The alternative to that is a mix of town and gown in a way that blends with but doesn’t invade the neighborhoods.
“A lot of students are living out in complexes on the city’s edge,” Trippel said. “So to be able to bring them back in and to have that housing available – I think that’s a blend. We’re not trying to gentrify the area by any means.”
The university’s primary role as landowner could extend to public-private partnerships off campus and other types of hybrids that are still just ideas.
The university has its own McWherter Library just a few blocks from the Highland branch library, which was the first branch library in what is now the library system. One of the ideas still being discussed is allowing area residents access to both libraries and making material from McWherter available to students who might want to visit the Highland branch.
Such arrangements are a way around some limitations that come with the uniqueness of the area and its inhabitants.
For instance, adaptive reuse on the scale that it has been used Downtown isn’t an option.
“We don’t have those three- and four-story buildings that we can convert to condos or that we can convert to apartments,” Trippel said. “They’ve never existed. So we have to encourage them to come in and to find a footprint and space within a built environment that’s as natural as possible and as conducive to successful revitalization as possible.”
Good old days, depending
Very little sentiment is in the plans for the old Highland Strip, as it was known.
The strip was the Memphis version of counterculture in the late 1960s and early 1970s to teenagers and young adults of a very conservative Memphis.
What was considered long hair here wasn’t long by San Francisco or New York standards. Rock bands were the icons on most of the T-shirts, not political slogans or symbols. One of the shops was appropriately named “Just Jeans.” There was one “head shop” farther south that sold items such as rolling papers for cigarettes.

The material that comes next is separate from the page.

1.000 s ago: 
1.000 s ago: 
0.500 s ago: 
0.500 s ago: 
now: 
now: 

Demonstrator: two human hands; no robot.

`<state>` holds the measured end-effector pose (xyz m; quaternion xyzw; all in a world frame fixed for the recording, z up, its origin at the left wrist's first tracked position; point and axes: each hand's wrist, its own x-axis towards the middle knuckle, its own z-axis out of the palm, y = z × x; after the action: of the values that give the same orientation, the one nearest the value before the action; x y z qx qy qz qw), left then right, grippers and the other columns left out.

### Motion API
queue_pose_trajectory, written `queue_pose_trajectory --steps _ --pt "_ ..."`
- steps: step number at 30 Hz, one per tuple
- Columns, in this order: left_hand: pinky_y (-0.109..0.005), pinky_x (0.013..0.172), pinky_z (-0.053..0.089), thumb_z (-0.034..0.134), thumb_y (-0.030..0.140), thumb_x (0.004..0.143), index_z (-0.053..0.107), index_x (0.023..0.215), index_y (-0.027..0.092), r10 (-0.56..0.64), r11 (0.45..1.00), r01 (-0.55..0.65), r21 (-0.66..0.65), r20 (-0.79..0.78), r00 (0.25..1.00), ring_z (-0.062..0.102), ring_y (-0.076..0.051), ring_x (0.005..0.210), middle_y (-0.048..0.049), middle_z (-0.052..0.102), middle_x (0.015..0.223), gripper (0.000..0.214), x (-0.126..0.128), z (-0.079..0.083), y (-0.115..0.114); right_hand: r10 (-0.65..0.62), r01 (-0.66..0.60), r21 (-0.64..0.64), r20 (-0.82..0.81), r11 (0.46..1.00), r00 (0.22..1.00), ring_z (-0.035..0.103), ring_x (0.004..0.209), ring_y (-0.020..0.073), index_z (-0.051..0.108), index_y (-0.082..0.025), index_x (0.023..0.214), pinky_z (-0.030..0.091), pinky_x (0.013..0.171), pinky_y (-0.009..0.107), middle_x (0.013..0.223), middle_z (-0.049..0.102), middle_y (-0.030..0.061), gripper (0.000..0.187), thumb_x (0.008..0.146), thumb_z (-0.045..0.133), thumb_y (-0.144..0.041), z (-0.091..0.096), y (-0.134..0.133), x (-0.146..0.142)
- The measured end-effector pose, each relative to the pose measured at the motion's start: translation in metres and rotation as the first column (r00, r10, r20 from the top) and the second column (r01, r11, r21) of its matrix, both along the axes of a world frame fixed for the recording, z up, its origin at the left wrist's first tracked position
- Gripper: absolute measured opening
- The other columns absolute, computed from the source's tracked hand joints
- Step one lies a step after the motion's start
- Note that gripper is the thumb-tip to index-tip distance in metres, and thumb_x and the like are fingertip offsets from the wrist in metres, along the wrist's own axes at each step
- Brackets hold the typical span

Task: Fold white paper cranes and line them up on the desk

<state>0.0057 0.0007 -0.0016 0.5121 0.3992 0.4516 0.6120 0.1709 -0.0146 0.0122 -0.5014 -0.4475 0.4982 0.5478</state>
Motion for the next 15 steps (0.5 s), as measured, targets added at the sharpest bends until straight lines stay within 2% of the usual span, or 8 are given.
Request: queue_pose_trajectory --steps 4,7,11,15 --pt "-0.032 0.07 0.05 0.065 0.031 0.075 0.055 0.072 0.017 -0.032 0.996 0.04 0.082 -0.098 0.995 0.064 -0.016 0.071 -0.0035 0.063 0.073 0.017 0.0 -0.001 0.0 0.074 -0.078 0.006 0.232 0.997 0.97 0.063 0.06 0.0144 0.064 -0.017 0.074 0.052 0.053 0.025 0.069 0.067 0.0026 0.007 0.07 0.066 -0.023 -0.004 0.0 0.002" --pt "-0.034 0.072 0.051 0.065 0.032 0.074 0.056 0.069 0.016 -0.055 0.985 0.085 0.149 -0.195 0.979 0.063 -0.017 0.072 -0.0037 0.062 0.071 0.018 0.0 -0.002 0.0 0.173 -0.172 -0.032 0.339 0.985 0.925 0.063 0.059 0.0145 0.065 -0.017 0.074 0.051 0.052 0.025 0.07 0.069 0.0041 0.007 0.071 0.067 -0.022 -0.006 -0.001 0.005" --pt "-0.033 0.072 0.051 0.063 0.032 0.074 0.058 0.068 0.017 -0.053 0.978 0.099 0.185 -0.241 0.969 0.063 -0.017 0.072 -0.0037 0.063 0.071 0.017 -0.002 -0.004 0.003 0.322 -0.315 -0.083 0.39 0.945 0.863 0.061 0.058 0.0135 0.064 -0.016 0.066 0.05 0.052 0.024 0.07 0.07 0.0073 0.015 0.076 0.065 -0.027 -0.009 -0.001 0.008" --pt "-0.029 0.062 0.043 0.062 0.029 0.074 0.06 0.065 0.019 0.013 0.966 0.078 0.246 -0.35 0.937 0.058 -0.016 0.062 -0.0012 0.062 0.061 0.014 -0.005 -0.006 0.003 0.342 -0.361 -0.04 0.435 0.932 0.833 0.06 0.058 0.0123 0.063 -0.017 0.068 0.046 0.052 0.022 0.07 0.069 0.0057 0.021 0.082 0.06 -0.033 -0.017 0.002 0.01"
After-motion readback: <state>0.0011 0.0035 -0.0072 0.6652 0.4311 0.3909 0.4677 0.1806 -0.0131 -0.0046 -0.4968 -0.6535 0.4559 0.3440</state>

Another store sold the then-exotic waterbeds. Tickets for a rock show at the Mid-South Coliseum or Auditorium were sold in several of the shops on the strip.
The strip was low to the ground and colorfull, and parts of it deteriorated quickly. What’s left is the single-story suburban strip shopping rows for new tenants, new times and conflicting memories of the old times.
The strip from the railroad tracks north was more colorful and less conventional than the strip south of the tracks, which included a post office, an Army surplus store and a McDonald’s. The surplus store did a booming business in the old dark green Army jackets that, along with T-shirts and bell bottom blue jeans, were the dominant look on campus as well as the strip.
A year or two into the 1970s, the drug traffic around and outside the shops as well as a persistent problem with teenage runaways picked up enough that it became a problem for the locally owned businesses that had prospered.
That drew the attention of Memphis police and several raids after police began going undercover to make drug buys.
There won’t be an attempt to re-create that Highland Strip.
Cox said the university’s goal is to give the larger area “a sense of place” – a deliberate identity for an area defined by a constantly changing population.
These days, the campus itself is changing. Next year, the Cecil C. Humphreys School of Law moves Downtown and off campus. The Loewenberg School of Nursing is moving to the south campus at Park Avenue and Getwell Road. The UNDC plan calls for the south campus to become a setting for more of the university’s research missions. The Panhellenic Building will become a community health center.
Dorms are becoming what the university’s master plan calls “villages” within a campus, where the borders between town and gown are in the process of blurring – instead of the town overwhelming the gown.
“I think it’s a very exciting opportunity for Memphis and for the university to really create a true college town,” Conrad said. “Think of Vanderbilt West End (in Nashville) and what that’s like. Create kind of a 24-hour environment. That would be our next real economic development engine.”